A full program: Jennifer Jackson shares her bookseller’s diary
Paper Bird Children’s Books & Arts is a bookshop, arts centre and culture hub with a wide scope. Director Jennifer Jackson discusses its evolution.
Paper Bird Children’s Books & Arts opened its doors just over two years ago in Fremantle’s West End. This hub of like-minded stores, including second-hand bookshops, New Edition bookshop, a map and chart shop and a couple of record shops, is a place for browsing and walking the footpaths of grand gold-boom-era streetscapes amid the sound of ship horns and the smell of coffee and brewing beer.
The Moores Building, which Paper Bird cohabits with the Moores Contemporary Art Gallery, Fremantle Arts Centre residency studios and a funky courtyard café, was the home and warehouse of a gold rush merchant. As with most retail and hospitality businesses in Fremantle, we are open every day.

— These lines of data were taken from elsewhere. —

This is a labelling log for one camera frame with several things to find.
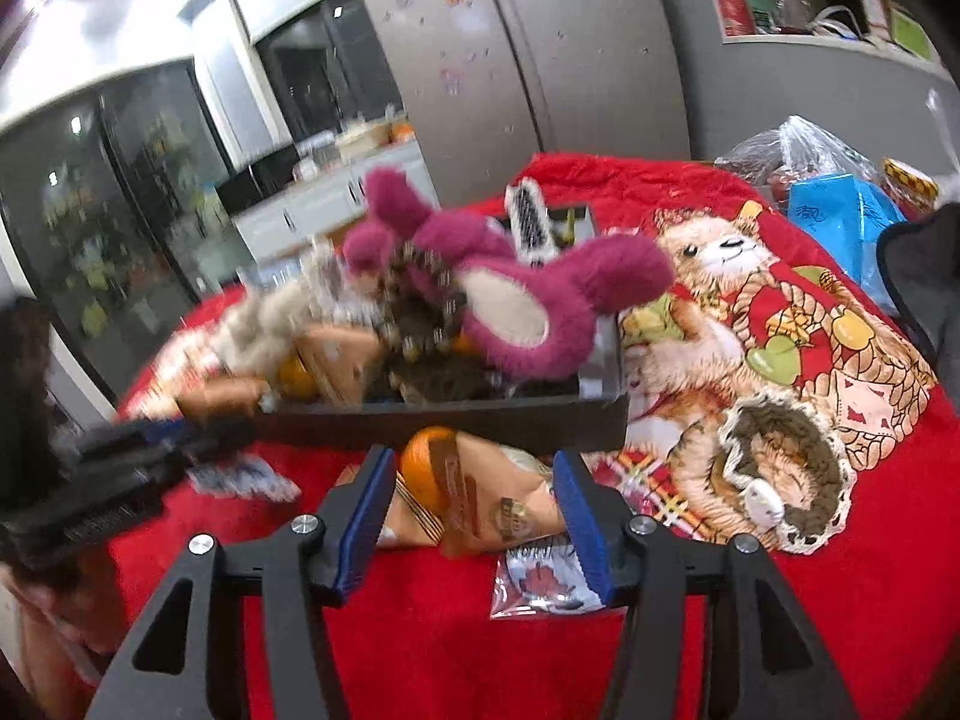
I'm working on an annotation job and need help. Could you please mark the blue white scrunchie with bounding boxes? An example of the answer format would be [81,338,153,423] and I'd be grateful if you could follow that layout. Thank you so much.
[187,454,301,504]

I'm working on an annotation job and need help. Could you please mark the orange mandarin fruit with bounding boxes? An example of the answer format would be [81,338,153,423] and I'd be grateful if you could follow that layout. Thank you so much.
[398,426,455,515]

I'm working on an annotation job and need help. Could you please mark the triangular orange snack pack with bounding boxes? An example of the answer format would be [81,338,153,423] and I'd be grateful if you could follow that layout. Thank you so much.
[377,429,565,556]

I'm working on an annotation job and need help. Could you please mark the brown lace trimmed scrunchie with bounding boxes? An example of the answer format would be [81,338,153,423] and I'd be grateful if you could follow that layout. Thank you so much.
[718,388,856,556]

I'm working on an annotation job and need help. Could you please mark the small red leaf packet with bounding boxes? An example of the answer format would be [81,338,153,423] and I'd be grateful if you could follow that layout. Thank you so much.
[490,535,607,619]

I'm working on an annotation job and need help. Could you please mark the wooden bead bracelet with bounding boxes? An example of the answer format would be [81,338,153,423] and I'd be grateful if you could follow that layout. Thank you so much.
[374,242,470,366]

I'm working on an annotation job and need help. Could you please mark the furry black hair claw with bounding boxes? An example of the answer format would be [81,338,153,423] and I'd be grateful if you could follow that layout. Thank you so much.
[505,177,560,266]

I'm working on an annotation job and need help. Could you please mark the person left hand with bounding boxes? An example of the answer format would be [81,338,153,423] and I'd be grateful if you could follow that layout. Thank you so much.
[2,546,128,718]

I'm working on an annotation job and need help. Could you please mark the black storage box tray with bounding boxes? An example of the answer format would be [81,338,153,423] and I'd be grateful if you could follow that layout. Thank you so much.
[256,277,626,454]

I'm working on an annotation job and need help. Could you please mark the red bear print blanket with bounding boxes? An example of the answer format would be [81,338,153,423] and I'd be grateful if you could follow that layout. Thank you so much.
[104,151,960,720]

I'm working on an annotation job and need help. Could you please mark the white kitchen cabinet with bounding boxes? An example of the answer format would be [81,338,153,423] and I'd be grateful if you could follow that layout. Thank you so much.
[233,140,439,262]

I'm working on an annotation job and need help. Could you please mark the black microwave oven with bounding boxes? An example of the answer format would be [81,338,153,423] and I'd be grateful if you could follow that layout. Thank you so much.
[217,145,301,216]

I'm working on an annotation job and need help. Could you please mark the pink plush bear toy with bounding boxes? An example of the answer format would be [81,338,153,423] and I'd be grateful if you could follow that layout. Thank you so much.
[343,167,675,380]

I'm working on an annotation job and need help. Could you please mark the purple grey fabric bag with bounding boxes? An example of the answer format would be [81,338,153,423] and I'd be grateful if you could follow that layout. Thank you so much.
[877,203,960,408]

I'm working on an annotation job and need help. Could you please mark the blue plastic bag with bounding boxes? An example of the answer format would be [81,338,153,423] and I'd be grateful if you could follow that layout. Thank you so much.
[788,174,905,316]

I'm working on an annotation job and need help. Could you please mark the silver double door refrigerator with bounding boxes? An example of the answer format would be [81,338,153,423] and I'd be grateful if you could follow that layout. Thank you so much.
[364,0,690,206]

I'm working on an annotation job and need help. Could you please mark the clear plastic food bag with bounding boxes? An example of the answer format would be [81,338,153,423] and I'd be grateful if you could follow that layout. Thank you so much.
[713,115,880,213]

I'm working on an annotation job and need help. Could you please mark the white wall shelf unit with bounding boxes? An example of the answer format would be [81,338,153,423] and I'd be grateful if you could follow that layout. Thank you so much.
[711,0,958,76]

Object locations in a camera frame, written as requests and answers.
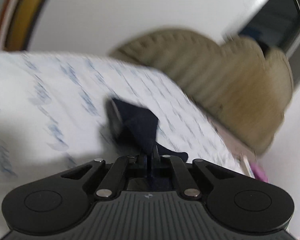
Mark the white small box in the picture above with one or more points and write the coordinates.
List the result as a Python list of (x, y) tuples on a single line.
[(246, 166)]

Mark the dark navy sock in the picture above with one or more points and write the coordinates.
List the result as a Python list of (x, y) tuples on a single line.
[(136, 127)]

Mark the purple cloth item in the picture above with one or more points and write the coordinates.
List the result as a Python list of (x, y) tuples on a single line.
[(258, 172)]

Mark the white bedsheet with blue script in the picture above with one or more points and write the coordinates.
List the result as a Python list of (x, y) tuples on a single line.
[(53, 117)]

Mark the olive tufted headboard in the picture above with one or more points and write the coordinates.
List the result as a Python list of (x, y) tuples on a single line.
[(244, 85)]

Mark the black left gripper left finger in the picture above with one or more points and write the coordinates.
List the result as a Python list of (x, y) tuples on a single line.
[(127, 173)]

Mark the wooden door frame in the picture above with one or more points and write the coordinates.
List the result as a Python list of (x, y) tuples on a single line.
[(18, 19)]

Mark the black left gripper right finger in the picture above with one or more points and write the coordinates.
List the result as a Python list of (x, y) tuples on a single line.
[(171, 167)]

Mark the dark window with frame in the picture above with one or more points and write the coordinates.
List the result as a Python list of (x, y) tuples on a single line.
[(277, 24)]

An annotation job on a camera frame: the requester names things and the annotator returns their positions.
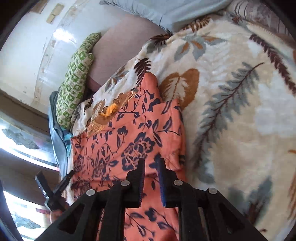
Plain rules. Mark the beige wall switch plate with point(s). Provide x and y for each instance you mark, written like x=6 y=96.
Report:
x=55 y=12

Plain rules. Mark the teal striped sweater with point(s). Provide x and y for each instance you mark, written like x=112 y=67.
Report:
x=67 y=140

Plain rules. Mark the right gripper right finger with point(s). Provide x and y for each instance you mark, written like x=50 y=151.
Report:
x=203 y=215

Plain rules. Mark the stained glass window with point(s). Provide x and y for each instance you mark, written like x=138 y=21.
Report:
x=31 y=219

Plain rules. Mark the dark wooden door frame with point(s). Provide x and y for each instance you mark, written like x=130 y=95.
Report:
x=20 y=108

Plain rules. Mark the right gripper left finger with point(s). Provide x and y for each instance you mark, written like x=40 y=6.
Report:
x=100 y=215

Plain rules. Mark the leaf pattern cream blanket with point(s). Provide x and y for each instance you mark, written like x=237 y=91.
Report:
x=235 y=84

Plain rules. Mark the pink quilted mattress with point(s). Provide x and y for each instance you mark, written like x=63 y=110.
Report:
x=117 y=46

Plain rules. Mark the striped floral cushion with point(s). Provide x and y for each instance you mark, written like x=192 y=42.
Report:
x=263 y=14

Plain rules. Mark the grey blue pillow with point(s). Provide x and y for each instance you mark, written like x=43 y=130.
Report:
x=170 y=15

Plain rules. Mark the orange floral blouse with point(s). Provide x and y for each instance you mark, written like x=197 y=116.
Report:
x=137 y=125

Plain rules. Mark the blue grey cloth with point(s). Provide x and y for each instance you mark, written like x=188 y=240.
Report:
x=57 y=137

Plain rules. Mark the green checkered pillow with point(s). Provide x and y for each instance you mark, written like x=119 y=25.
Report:
x=72 y=88

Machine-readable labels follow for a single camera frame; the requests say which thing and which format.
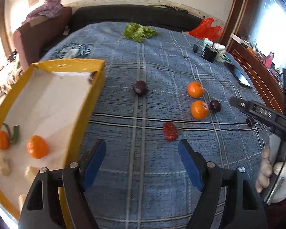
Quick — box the patterned sofa cover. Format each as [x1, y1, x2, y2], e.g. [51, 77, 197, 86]
[0, 51, 24, 95]

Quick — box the black sofa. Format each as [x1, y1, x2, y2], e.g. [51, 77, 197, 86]
[39, 4, 204, 59]

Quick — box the red plastic bag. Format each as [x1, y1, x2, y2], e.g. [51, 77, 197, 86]
[189, 18, 223, 41]

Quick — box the small black device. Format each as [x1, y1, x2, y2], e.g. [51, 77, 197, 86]
[193, 44, 199, 53]

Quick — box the black smartphone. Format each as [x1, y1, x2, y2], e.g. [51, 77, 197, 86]
[224, 62, 252, 89]

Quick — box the green lettuce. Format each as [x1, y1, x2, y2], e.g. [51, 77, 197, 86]
[123, 23, 157, 43]

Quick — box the leafy small orange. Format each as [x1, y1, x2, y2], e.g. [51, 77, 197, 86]
[0, 123, 20, 150]

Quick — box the red strawberry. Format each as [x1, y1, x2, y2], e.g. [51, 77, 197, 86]
[162, 122, 178, 141]

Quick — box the purple cloth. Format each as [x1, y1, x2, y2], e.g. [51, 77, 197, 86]
[26, 0, 64, 21]

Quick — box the black box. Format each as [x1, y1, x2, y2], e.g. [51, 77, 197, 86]
[201, 46, 218, 63]

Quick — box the wooden cabinet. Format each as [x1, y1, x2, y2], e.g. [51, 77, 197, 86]
[219, 0, 286, 112]

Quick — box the small dark plum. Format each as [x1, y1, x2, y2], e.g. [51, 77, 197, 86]
[88, 71, 97, 85]

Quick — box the right hand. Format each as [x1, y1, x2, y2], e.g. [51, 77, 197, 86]
[255, 146, 286, 203]

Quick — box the brown armchair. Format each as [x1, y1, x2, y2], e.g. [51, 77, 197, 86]
[13, 7, 72, 71]

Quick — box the yellow cardboard tray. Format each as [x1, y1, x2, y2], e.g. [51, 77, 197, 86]
[0, 59, 105, 228]

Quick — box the large dark plum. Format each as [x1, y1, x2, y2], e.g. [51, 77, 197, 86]
[209, 99, 222, 113]

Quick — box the large orange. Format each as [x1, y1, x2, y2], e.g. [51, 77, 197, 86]
[191, 100, 210, 120]

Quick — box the blue plaid tablecloth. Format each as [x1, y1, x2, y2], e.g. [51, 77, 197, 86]
[43, 22, 270, 228]

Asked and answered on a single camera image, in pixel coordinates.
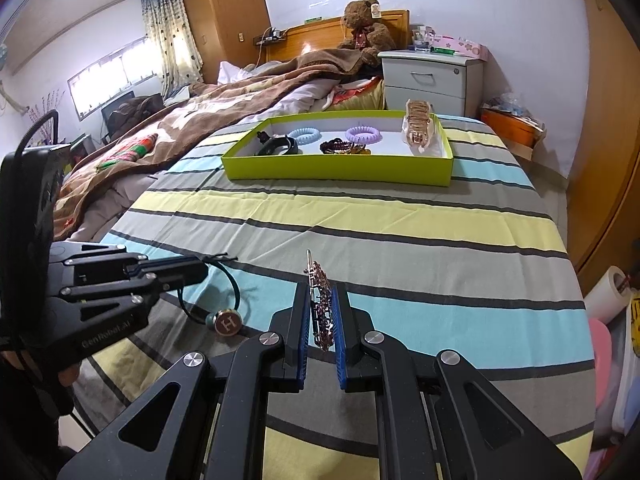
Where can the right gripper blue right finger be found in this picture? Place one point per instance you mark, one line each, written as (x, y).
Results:
(369, 361)

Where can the red green pillow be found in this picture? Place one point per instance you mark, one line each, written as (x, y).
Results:
(131, 152)

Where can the pink floral box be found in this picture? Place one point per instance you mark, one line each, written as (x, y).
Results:
(461, 46)

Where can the white bedside drawer cabinet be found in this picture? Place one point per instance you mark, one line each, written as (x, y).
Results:
(452, 84)

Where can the orange storage box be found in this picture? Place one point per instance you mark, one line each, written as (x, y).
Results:
(514, 125)

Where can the pink round stool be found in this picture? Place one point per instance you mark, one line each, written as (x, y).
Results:
(602, 350)

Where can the brown teddy bear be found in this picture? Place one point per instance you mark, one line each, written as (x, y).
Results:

My vision for Paper Bird has been to establish a dedicated children’s story and art space reflective of this country’s Aboriginal and immigrant traditions of passing down stories to keep cultural heritage alive. It’s a haven for kids to be imaginative and to be inspired by other kids and writers, storytellers and artists. Storytelling, reading and creating their own narratives helps kids build resilience in a messed-up world.
I’ve always loved working with kids through my years as a social worker and as a child psychotherapist in mental health clinics. Running a kids’ bookshop wasn’t something I had in mind when I started this journey with Paper Bird. It developed in response to a community need. It was a logical progression for a story house/arts centre to have a gorgeous bookshop. It reminds me of writer Dave Eggers’ experience with 826 Valencia in San Francisco, which engages kids with mentoring and writing programs and even features an onsite pirate shop!
I’d never worked in retail, let alone set up or run a bookshop. It’s been daunting and exhausting but it was the right decision for Paper Bird. Paper Bird has been embraced by the local community, and wider WA, and now we have a raft of amazing programs. For me, engagement is all about being relevant and active. Kids have to feel like this is a place for them and it’s going to be fun.
Our most recent initiative was the Woylie Festival, a free story festival dedicated to Aboriginal children’s literature featuring more than 30 Aboriginal storytellers and performers. More than 500 students attended the three-day school program, which was followed by a five-day public program during the Easter long weekend. It was a huge undertaking, but ultimately very successful as a first step in a broader program to connect children in our community with Aboriginal stories, art and literature. The Whadjuk Noongar people, on whose traditional land the festival took place, refer to Fremantle as Walyalup, meaning ‘place of the woylie’. A woylie is a small, endangered marsupial native to Fremantle, and is a fitting emblem for the connection to country and conservation of Indigenous languages and stories that we all need to help pass on to younger generations.
Our other programs and events include:
- Paper Bird Fellowships, which offer three-month residencies to children’s writers and illustrators.
- Inkling Arts Space, which offers a wide range of kids’ art classes, and Paper Bird Gallery, which is curated by writer and artist Liliana Stafford, and exhibits work by local illustrators and artists.
- Story Lab workshops through youth arts organisation Globe Town Project.
- Speech pathology evnents for early speech development and literacy.
- Story time and book clubs.
- School excursions with workshops run by local writers and illustrators.
- Music classes for preschoolers run by the Music Together program.
The list keeps growing, as does the community of great people involved in Paper Bird, which makes the hard slog of running an independent bookshop so pleasurable. I am blessed with brilliant staff and residents who are warm and love talking to kids. The bookshop business is growing, and our customers’ loyalty and willingness to pay a fraction more for a book is strengthened by their personal experience of the store. Life is crazy-busy but it all seems to fall into place.
- At the Beach, I See (Kamsani Bin Salleh, Magabala)
- The Big Book of Bugs (Yuval Zommer, Thames & Hudson)
- Once Upon a Small Rhinoceros (Meg McKinlay, illus by Leila Rudge, Walker Books)
- Nevermoor: The Trials of Morrigan Crow (Jessica Townsend, Lothian)
- The Hole Story (Kelly Canby, Fremantle Press).